• **Task details**
Your answer must be every line of the data below that holds the string "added", copied exactly.

• **Available data**
■ ■ ■

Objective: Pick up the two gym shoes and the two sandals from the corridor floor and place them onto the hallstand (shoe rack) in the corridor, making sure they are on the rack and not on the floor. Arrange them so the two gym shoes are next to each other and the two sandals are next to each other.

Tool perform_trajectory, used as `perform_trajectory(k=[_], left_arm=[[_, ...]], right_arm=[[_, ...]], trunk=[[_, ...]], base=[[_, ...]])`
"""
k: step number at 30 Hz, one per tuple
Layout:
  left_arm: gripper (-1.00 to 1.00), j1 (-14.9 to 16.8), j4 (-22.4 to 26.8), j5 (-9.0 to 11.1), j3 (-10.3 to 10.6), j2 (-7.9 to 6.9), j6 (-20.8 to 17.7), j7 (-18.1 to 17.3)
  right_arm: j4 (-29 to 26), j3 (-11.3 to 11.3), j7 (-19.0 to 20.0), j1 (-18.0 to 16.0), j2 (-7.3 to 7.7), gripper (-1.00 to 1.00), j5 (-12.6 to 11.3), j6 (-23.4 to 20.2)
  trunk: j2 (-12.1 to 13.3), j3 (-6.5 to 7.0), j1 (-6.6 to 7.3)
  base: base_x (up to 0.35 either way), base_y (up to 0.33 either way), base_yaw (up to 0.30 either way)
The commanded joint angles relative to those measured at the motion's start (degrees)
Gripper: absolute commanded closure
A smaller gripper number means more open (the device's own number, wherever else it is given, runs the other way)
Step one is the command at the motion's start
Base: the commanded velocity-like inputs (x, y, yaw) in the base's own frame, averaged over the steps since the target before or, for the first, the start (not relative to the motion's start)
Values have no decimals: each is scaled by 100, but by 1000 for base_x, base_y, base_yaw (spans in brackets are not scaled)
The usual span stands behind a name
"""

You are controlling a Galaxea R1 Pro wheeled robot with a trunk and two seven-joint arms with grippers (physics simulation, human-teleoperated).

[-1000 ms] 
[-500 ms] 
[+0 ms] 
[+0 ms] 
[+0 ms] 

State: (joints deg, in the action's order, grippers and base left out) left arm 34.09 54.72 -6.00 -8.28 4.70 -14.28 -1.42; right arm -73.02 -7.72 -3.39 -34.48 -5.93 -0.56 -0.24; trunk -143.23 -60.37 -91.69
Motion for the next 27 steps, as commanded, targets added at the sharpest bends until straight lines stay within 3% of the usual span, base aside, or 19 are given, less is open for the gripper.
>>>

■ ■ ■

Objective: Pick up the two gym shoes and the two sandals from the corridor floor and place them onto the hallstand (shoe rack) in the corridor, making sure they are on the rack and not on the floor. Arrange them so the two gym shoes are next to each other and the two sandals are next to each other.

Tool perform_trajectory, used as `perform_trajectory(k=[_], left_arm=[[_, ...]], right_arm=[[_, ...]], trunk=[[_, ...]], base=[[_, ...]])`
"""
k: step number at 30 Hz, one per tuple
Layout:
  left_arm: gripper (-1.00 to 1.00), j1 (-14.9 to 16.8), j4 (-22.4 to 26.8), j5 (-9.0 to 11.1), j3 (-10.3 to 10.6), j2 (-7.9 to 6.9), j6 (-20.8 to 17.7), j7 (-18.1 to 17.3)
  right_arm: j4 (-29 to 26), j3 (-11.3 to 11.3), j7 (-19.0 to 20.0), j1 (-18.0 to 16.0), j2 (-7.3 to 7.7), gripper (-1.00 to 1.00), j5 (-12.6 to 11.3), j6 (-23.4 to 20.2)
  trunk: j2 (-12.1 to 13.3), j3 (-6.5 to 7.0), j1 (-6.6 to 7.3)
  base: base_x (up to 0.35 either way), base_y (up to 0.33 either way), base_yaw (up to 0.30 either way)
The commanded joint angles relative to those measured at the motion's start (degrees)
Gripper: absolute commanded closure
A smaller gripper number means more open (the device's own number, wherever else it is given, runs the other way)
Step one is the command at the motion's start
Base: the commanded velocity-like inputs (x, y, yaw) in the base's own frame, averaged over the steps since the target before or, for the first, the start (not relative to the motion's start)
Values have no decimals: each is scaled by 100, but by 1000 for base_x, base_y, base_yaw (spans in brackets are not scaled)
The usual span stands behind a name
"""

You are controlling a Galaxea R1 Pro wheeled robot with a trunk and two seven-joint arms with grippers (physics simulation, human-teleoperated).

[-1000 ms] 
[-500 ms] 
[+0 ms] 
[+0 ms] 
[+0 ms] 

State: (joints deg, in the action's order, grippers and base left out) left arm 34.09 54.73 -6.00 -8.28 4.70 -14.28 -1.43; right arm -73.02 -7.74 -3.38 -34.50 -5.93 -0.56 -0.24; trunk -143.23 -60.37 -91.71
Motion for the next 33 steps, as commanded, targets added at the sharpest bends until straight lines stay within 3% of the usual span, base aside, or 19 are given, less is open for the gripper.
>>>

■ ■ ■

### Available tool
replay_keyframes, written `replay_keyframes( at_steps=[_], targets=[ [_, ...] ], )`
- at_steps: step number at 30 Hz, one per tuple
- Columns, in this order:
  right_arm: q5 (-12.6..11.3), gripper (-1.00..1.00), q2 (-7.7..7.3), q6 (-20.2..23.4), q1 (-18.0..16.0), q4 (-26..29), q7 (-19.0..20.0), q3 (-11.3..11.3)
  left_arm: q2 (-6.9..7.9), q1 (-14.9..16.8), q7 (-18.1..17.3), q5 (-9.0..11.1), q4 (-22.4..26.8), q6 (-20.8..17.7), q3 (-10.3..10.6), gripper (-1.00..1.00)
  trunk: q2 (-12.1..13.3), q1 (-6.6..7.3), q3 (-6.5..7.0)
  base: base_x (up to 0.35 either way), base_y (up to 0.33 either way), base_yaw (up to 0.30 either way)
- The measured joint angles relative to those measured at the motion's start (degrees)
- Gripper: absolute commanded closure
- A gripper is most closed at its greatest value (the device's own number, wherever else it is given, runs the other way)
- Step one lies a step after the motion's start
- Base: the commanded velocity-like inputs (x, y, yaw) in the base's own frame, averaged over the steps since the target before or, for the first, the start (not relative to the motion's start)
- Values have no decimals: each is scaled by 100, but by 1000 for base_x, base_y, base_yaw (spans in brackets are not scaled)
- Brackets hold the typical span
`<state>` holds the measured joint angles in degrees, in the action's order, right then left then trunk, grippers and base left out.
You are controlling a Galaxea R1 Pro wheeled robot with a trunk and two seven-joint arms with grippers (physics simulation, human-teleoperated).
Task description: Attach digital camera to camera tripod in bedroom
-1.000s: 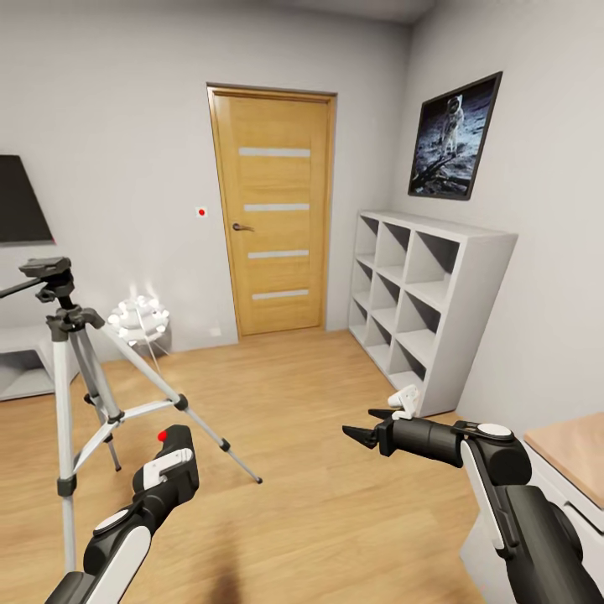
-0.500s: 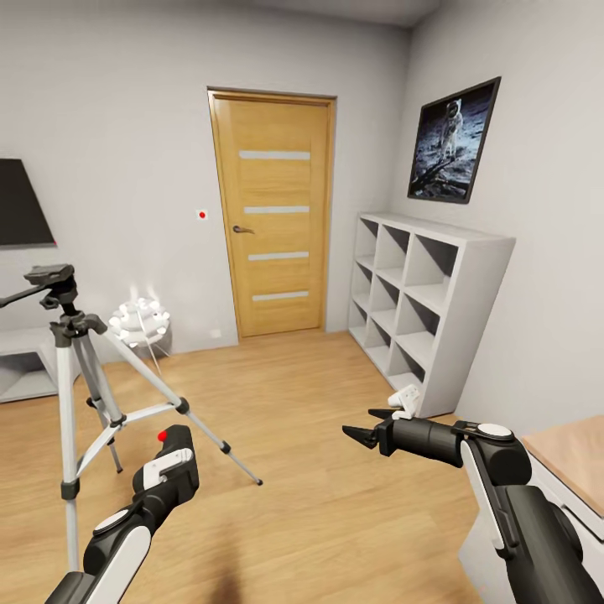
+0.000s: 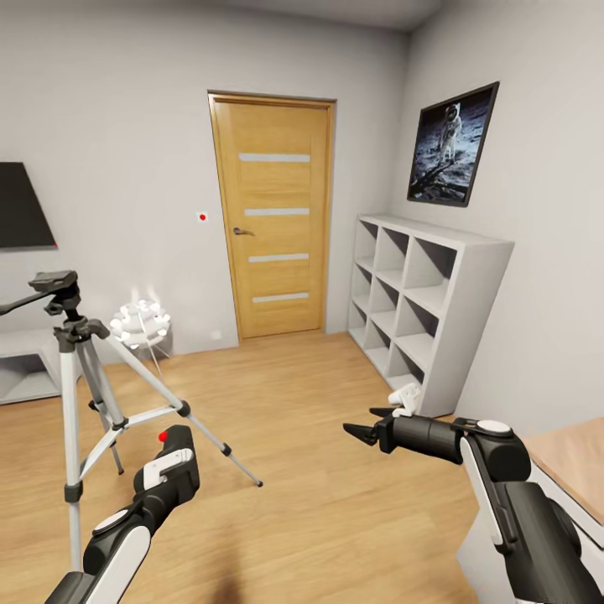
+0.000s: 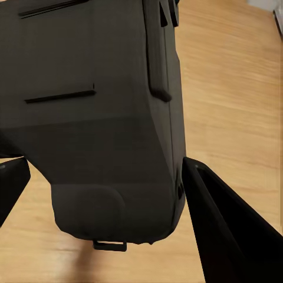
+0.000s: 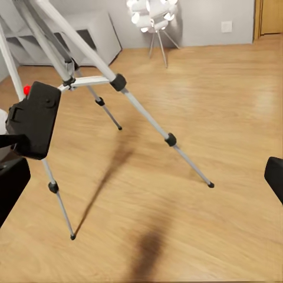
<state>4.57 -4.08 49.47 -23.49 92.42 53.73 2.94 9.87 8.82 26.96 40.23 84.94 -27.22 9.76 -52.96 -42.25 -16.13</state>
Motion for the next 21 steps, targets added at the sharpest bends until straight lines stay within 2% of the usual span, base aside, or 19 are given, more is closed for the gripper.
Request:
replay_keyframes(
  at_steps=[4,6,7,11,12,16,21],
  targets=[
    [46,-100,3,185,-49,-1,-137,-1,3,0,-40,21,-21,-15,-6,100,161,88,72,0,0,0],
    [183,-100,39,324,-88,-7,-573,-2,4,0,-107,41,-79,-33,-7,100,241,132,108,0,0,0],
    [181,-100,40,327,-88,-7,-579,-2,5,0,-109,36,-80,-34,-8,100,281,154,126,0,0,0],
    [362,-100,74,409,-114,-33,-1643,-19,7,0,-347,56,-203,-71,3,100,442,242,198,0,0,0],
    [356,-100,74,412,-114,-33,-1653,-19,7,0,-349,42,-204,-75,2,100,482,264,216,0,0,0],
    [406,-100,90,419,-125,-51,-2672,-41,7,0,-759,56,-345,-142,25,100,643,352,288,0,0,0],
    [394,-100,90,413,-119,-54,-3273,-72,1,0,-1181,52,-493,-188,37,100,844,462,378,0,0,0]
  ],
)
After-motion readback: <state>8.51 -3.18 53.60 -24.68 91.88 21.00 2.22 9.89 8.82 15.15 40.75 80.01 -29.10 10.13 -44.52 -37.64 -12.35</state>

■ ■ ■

• **Reply to the exercise**
Motion for the next 27 steps, as commanded, targets added at the sharpest bends until straight lines stay within 3% of the usual span, base aside, or 19 are given, less is open for the gripper.
Motion for the next 33 steps, as commanded, targets added at the sharpest bends until straight lines stay within 3% of the usual span, base aside, or 19 are given, less is open for the gripper.
Motion for the next 21 steps, targets added at the sharpest bends until straight lines stay within 2% of the usual span, base aside, or 19 are given, more is closed for the gripper.

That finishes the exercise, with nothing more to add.